**What to work on**
Transcribe the records exactly. Pictures do not belong in the transcription.

[Records from a data source]
_ _ _ _
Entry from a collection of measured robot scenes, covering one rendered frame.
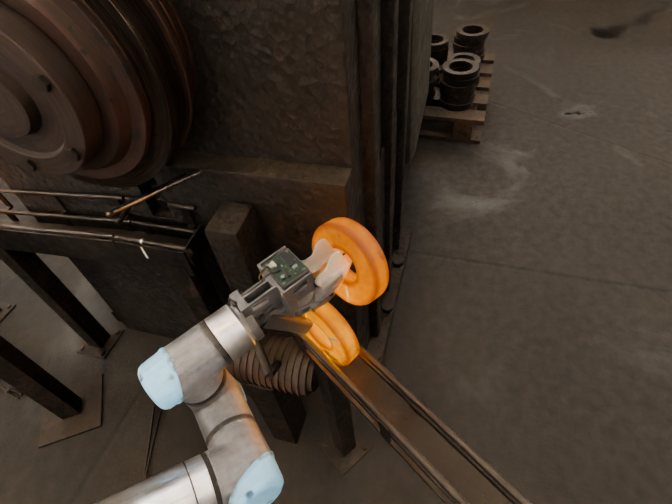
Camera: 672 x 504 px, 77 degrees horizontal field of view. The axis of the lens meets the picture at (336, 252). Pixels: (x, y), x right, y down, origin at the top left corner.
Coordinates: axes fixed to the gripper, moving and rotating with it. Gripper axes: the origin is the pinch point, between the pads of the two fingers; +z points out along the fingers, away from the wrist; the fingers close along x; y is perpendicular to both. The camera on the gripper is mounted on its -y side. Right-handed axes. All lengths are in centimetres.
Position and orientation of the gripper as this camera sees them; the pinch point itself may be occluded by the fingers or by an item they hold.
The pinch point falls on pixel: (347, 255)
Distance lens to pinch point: 70.9
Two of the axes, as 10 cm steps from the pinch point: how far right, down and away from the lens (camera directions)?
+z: 7.7, -5.6, 3.1
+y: -1.3, -6.1, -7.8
_ _ _ _
**Exercise solution**
Entry from a collection of measured robot scenes, covering one rendered frame.
Camera: 672 x 504 px, 77 degrees horizontal field of view. The axis of the lens meets the picture at (336, 252). Pixels: (x, y), x right, y down, origin at the top left corner.
Coordinates: axes fixed to the gripper, moving and rotating with it. Gripper axes: the origin is the pinch point, between the pads of the two fingers; +z points out along the fingers, away from the wrist; the fingers close along x; y is perpendicular to both. The camera on the gripper is mounted on its -y side. Right-handed axes. All lengths are in centimetres.
Position and orientation of the gripper as this camera sees them; the pinch point itself may be occluded by the fingers or by an item they hold.
The pinch point falls on pixel: (347, 255)
Distance lens to pinch point: 70.9
Two of the axes, as 10 cm steps from the pinch point: how far right, down and away from the lens (camera directions)?
+z: 7.7, -5.6, 3.1
+y: -1.3, -6.1, -7.8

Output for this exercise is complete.